Mr. Borrow: I thank my hon. Friend the Minister for that answer, but may I emphasise the need for close monitoring of the way in which Government Departments and employers work together? A disabled constituent of mine was offered a job last summer, but it has taken the relevant Government Departments and the employer until this month to get their act together and ensure that the proper adaptations for a disabled worker were in place. That case may be an exception, but will my hon. Friend ensure that the pilot schemes are monitored closely to ensure better co-ordination in the future?

Mr. Bayley: May I start by paying tribute to the close way in which my hon. Friend works with disability bodies in his constituency? I was there just last week at a meeting that he organised with voluntary bodies representing the disabled.

I can assure my hon. Friend that the access to work provisions made by the Department for Education and Employment work smoothly and efficiently in the vast majority of cases. I am concerned to hear his comments about this particular case, and I am sure that my colleagues in the Department for Education and Employment will look at it. We will, of course, be monitoring our pilot studies very closely.

Mr. Edward Leigh (Gainsborough): Every penny lost through fraud means that less money goes to the genuinely disabled. What is the total amount lost in fraud on the disability living allowance? I ask this question because, according to the recent article in The Economist, the amount is now so large that the Government have stopped calculating it. Indeed, the article calculates that fraud amounts to between £3 billion and £7 billion. There are entire sleeper rings working in the Minister's Department who are garnering information, before they go out to work, to commit fraud. Is this a new form of welfare to work?

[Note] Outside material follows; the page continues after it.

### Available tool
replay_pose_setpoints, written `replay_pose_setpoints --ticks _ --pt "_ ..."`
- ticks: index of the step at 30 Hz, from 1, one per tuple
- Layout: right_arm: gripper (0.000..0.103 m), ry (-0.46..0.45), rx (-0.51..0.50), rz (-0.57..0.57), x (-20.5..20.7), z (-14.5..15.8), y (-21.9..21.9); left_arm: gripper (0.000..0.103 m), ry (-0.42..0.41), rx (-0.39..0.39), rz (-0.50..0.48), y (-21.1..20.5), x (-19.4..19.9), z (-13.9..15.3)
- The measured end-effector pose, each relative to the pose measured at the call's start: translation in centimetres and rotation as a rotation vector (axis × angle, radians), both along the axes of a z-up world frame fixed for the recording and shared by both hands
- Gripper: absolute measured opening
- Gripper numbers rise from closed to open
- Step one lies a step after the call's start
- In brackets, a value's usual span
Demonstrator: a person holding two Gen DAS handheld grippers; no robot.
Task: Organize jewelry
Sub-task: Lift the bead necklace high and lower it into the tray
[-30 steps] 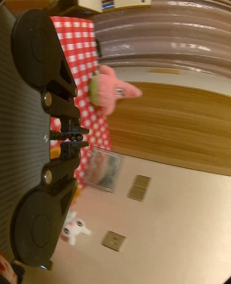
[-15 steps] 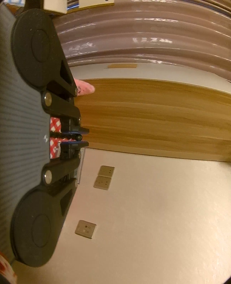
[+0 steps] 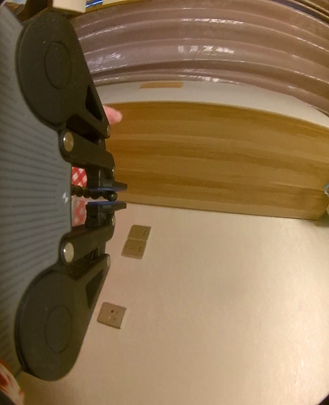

Mr. Bayley: The Government are doing things to target disability benefits on those who merit them. We are, as a result, tightening the gateways. However, in relation to rehabilitation pilots, the hon. Gentleman needs to focus on the fact that every week, 3,000 people leave long-term sickness benefits and go on to incapacity benefits. Some 90 per cent. of them remain on incapacity benefits for life, although most would like to get back into work. That is what we are focusing on. We are avoiding the need for people to go on to incapacity benefits.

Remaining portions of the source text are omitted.